## Your objective
Give back the lines below exactly, but do not include any pictures.

## Given records
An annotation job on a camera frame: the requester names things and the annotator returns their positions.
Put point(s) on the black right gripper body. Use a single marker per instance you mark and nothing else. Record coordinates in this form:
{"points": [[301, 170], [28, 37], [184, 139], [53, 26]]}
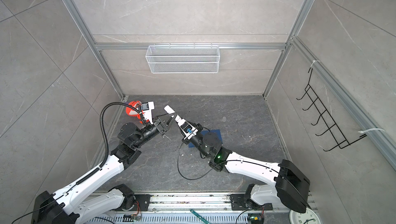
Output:
{"points": [[186, 141]]}

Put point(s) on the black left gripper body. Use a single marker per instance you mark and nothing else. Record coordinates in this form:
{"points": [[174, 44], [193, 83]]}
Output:
{"points": [[159, 128]]}

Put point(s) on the white glue stick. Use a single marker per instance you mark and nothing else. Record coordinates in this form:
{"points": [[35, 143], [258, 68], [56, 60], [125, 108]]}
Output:
{"points": [[171, 111]]}

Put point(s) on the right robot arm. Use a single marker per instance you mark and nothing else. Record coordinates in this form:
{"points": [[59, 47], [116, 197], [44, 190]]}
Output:
{"points": [[283, 182]]}

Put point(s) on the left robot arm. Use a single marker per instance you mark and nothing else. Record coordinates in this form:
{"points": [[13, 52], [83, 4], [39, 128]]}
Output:
{"points": [[72, 204]]}

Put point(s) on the white analog clock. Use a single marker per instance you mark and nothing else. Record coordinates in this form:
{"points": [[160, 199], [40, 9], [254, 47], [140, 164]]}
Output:
{"points": [[309, 217]]}

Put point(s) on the white wire basket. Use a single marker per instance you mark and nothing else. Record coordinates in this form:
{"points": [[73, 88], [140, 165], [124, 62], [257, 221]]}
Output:
{"points": [[178, 59]]}

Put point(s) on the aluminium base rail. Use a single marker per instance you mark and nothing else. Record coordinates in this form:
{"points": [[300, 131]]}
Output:
{"points": [[174, 208]]}

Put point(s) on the black wire hook rack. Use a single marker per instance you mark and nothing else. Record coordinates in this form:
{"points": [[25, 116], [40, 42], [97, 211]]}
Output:
{"points": [[325, 117]]}

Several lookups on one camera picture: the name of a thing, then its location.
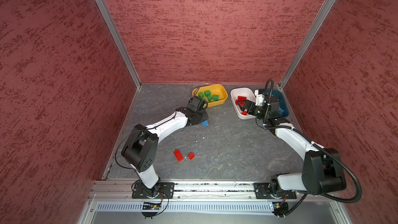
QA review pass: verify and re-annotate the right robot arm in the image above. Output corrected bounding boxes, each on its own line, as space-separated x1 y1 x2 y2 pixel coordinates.
236 97 346 197

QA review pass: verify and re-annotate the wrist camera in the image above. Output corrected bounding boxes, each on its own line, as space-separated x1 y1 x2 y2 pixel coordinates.
255 89 267 106
188 96 208 113

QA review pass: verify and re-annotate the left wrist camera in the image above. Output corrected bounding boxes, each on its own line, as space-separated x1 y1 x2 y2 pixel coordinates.
188 96 208 113

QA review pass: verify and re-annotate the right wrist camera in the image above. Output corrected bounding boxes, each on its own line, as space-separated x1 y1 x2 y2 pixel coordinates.
255 89 267 106

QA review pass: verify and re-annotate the red lego brick small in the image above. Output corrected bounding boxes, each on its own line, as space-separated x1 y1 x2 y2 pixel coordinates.
188 152 195 160

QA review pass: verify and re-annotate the aluminium corner post left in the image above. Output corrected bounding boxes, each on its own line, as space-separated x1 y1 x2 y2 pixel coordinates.
95 0 142 90

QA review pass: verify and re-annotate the red lego brick long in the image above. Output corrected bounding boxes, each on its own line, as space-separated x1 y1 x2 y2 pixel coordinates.
174 149 184 162

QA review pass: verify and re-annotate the teal plastic bin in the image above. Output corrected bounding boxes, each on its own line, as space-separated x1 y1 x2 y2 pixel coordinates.
272 90 289 117

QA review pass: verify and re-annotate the white plastic bin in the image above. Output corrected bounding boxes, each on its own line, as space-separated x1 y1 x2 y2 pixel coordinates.
230 87 256 120

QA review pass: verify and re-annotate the aluminium front rail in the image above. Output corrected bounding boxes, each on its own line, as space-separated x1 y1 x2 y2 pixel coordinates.
88 179 340 201

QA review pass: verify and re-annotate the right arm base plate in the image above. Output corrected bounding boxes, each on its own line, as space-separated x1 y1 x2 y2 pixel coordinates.
253 181 297 200

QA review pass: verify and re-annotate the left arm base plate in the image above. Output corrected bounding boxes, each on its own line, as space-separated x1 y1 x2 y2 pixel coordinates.
132 181 175 199

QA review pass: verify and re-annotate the aluminium corner post right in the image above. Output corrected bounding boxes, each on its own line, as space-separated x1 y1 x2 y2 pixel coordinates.
279 0 336 91

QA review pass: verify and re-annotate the aluminium corner post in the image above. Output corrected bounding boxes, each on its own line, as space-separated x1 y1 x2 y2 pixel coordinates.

## Answer section
An annotation job on a camera frame: the requester names things and the annotator returns their positions.
Put point(s) on the black right gripper body. Use a single marker per instance you mark and nothing else. Record coordinates in this form:
{"points": [[301, 170], [28, 37], [184, 139], [53, 26]]}
Output:
{"points": [[186, 141]]}

Put point(s) on the black left gripper body. Use a single marker per instance you mark and nothing else. Record coordinates in this form:
{"points": [[174, 44], [193, 83]]}
Output:
{"points": [[159, 128]]}

Put point(s) on the white glue stick. Use a single marker per instance you mark and nothing else. Record coordinates in this form:
{"points": [[35, 143], [258, 68], [56, 60], [125, 108]]}
Output:
{"points": [[171, 111]]}

Put point(s) on the right robot arm. Use a single marker per instance you mark and nothing else. Record coordinates in this form:
{"points": [[59, 47], [116, 197], [44, 190]]}
Output:
{"points": [[283, 182]]}

Put point(s) on the left robot arm. Use a single marker per instance you mark and nothing else. Record coordinates in this form:
{"points": [[13, 52], [83, 4], [39, 128]]}
Output:
{"points": [[72, 204]]}

Put point(s) on the white analog clock. Use a single marker per instance you mark and nothing else. Record coordinates in this form:
{"points": [[160, 199], [40, 9], [254, 47], [140, 164]]}
Output:
{"points": [[309, 217]]}

Put point(s) on the white wire basket. Use a single marker per instance you mark and nothing else. Record coordinates in this form:
{"points": [[73, 88], [140, 165], [124, 62], [257, 221]]}
Output:
{"points": [[178, 59]]}

Put point(s) on the aluminium base rail. Use a single marker per instance you mark and nothing else. Record coordinates in this form:
{"points": [[300, 131]]}
Output:
{"points": [[174, 208]]}

Put point(s) on the black wire hook rack. Use a single marker per instance you mark and nothing else. Record coordinates in this form:
{"points": [[25, 116], [40, 42], [97, 211]]}
Output:
{"points": [[325, 117]]}

Several lookups on one camera picture: the name of a thing, then its location.
QA review pass: verify and re-annotate the right robot arm in the image above. Output corrected bounding boxes, each on its own line, as space-separated x1 y1 x2 y2 pixel coordinates.
236 97 346 197

QA review pass: verify and re-annotate the wrist camera in the image above. Output corrected bounding boxes, each on its own line, as space-separated x1 y1 x2 y2 pixel coordinates.
255 89 267 106
188 96 208 113

QA review pass: verify and re-annotate the left wrist camera in the image above. Output corrected bounding boxes, each on its own line, as space-separated x1 y1 x2 y2 pixel coordinates.
188 96 208 113

QA review pass: verify and re-annotate the right wrist camera in the image above. Output corrected bounding boxes, each on its own line, as space-separated x1 y1 x2 y2 pixel coordinates.
255 89 267 106

QA review pass: verify and re-annotate the red lego brick small in the image above. Output corrected bounding boxes, each on its own line, as space-separated x1 y1 x2 y2 pixel coordinates.
188 152 195 160

QA review pass: verify and re-annotate the aluminium corner post left in the image above. Output corrected bounding boxes, each on its own line, as space-separated x1 y1 x2 y2 pixel coordinates.
95 0 142 90

QA review pass: verify and re-annotate the red lego brick long in the image above. Output corrected bounding boxes, each on its own line, as space-separated x1 y1 x2 y2 pixel coordinates.
174 149 184 162

QA review pass: verify and re-annotate the teal plastic bin in the image above. Output corrected bounding boxes, each on its own line, as space-separated x1 y1 x2 y2 pixel coordinates.
272 90 289 117

QA review pass: verify and re-annotate the white plastic bin in the image above. Output corrected bounding boxes, each on its own line, as space-separated x1 y1 x2 y2 pixel coordinates.
230 87 256 120

QA review pass: verify and re-annotate the aluminium front rail in the image above. Output corrected bounding boxes, each on its own line, as space-separated x1 y1 x2 y2 pixel coordinates.
88 179 340 201

QA review pass: verify and re-annotate the right arm base plate in the image above. Output corrected bounding boxes, each on its own line, as space-separated x1 y1 x2 y2 pixel coordinates.
253 181 297 200

QA review pass: verify and re-annotate the left arm base plate in the image above. Output corrected bounding boxes, each on its own line, as space-separated x1 y1 x2 y2 pixel coordinates.
132 181 175 199

QA review pass: verify and re-annotate the aluminium corner post right in the image above. Output corrected bounding boxes, each on its own line, as space-separated x1 y1 x2 y2 pixel coordinates.
279 0 336 91

QA review pass: verify and re-annotate the aluminium corner post in the image above. Output corrected bounding boxes, each on its own line, as space-separated x1 y1 x2 y2 pixel coordinates.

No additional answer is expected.